## What to work on
Read the data below. Every line holding the string "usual" must be copied.

## Provided material
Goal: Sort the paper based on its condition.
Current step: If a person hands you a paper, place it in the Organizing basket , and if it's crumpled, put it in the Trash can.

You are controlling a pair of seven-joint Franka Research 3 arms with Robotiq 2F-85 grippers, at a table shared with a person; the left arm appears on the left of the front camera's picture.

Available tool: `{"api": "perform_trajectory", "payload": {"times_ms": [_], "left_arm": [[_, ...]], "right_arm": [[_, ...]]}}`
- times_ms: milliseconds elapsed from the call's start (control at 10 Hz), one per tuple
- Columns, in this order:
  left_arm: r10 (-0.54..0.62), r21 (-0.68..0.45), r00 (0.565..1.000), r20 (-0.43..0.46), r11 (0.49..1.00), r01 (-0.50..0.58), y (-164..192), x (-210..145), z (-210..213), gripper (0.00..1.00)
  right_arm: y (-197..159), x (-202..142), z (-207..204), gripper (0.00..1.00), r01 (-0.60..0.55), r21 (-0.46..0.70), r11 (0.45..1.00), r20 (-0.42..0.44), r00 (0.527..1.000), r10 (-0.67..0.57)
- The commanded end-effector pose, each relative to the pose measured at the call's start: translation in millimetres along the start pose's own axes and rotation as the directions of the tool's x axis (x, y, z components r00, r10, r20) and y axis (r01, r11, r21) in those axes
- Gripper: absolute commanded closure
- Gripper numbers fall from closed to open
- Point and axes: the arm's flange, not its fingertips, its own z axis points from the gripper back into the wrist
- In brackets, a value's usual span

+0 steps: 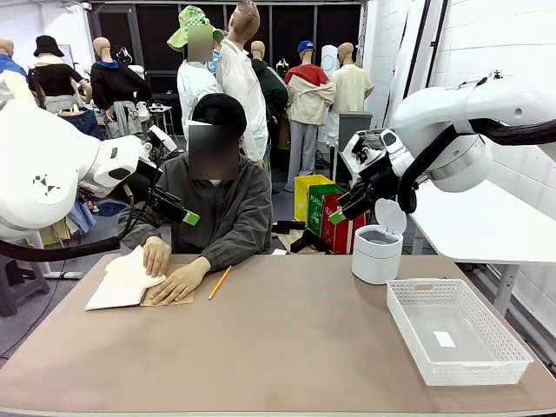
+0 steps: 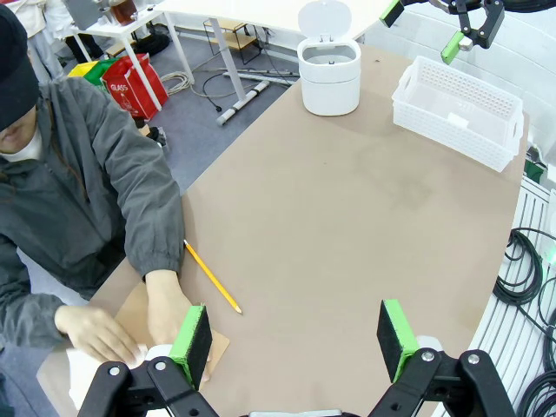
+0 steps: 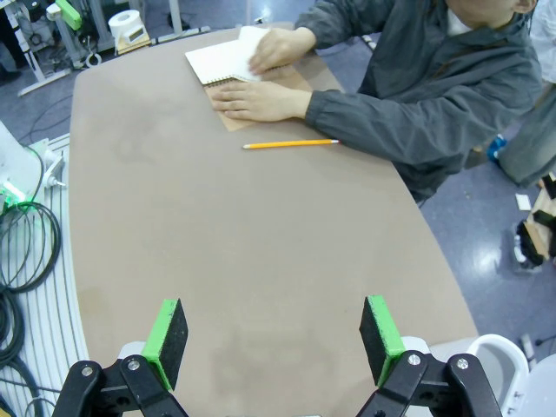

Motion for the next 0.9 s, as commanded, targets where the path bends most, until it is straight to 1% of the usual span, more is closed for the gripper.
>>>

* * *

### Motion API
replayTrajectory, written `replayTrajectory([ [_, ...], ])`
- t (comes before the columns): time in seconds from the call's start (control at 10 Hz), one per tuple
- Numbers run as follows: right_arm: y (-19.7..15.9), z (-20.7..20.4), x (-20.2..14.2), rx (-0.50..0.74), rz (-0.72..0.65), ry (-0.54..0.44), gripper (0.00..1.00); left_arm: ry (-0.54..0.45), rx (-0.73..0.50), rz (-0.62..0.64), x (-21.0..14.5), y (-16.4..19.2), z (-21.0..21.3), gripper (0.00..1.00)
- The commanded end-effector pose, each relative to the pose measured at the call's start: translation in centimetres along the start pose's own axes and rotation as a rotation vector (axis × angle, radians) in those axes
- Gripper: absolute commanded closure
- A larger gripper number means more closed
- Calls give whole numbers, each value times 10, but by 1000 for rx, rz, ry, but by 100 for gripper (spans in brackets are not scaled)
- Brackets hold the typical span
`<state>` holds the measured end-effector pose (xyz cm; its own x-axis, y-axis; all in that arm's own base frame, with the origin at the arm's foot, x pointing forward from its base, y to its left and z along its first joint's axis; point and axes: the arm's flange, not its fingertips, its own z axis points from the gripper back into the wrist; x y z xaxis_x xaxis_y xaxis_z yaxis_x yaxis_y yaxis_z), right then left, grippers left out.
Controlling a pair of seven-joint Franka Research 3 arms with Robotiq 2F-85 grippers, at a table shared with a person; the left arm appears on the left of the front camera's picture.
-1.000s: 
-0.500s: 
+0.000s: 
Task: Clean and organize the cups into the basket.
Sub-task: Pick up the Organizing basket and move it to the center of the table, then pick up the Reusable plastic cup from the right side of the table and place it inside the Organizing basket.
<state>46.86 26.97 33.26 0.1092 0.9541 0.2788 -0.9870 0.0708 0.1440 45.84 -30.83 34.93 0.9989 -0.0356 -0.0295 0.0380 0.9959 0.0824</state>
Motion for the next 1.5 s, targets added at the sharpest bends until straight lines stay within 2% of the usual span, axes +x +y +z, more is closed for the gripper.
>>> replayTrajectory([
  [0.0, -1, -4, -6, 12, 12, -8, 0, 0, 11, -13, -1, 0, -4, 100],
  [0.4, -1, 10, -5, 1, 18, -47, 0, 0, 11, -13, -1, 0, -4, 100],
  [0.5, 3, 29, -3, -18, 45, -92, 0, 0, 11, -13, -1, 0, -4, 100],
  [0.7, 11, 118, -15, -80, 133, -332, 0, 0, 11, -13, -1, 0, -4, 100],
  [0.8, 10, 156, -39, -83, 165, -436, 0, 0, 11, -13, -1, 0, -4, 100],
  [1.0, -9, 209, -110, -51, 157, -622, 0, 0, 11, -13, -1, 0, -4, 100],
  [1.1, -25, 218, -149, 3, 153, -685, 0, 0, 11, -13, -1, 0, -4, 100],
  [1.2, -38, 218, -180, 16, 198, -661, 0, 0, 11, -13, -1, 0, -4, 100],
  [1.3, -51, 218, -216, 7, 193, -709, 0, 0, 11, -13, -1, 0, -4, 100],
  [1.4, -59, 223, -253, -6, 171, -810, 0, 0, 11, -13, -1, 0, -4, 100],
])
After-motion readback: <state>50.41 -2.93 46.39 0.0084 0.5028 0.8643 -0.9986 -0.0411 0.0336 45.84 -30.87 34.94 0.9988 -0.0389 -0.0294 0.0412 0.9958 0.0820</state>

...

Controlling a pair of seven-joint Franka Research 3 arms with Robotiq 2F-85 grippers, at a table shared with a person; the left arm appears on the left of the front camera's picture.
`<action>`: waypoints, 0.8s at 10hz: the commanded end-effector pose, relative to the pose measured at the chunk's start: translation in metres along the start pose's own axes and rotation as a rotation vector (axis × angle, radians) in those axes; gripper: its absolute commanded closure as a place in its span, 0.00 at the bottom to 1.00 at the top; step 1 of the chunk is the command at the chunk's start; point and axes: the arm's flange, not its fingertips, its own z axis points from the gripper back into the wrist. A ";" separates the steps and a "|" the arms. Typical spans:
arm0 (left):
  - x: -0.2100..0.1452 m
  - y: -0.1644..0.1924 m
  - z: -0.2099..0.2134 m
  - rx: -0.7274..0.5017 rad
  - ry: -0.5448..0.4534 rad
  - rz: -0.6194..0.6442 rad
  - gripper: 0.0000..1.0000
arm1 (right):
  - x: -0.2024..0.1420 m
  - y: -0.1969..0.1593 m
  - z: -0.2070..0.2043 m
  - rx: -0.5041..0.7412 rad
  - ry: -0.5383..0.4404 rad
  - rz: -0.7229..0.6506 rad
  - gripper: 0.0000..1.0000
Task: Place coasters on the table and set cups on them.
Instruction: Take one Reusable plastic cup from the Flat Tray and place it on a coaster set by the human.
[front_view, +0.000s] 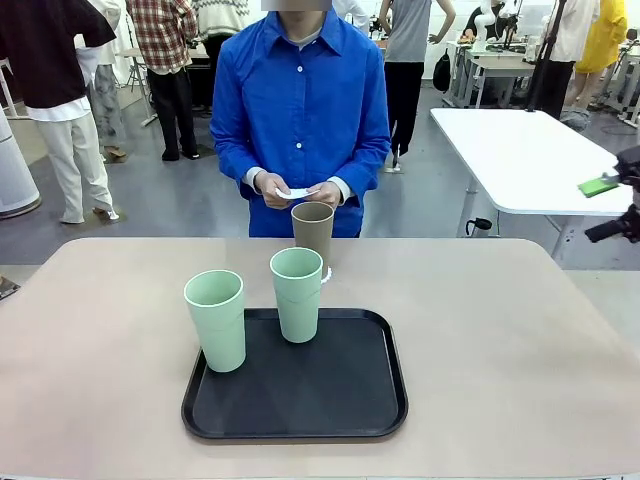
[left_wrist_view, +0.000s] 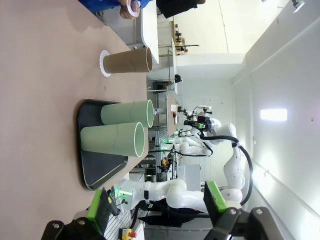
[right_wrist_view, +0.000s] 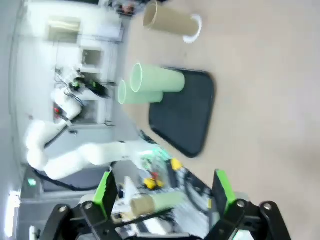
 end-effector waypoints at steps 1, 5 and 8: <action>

## Answer area
- In brackets, a value's usual span
Motion for the next 0.9 s, as commanded, targets where the path bends most, until it is straight to 1% of the usual span, more is closed for the gripper.
Motion for the next 1.5 s, targets added at the sharpest bends until straight lines stay within 2% of the usual span, axes +x +y +z, more is closed for the gripper.

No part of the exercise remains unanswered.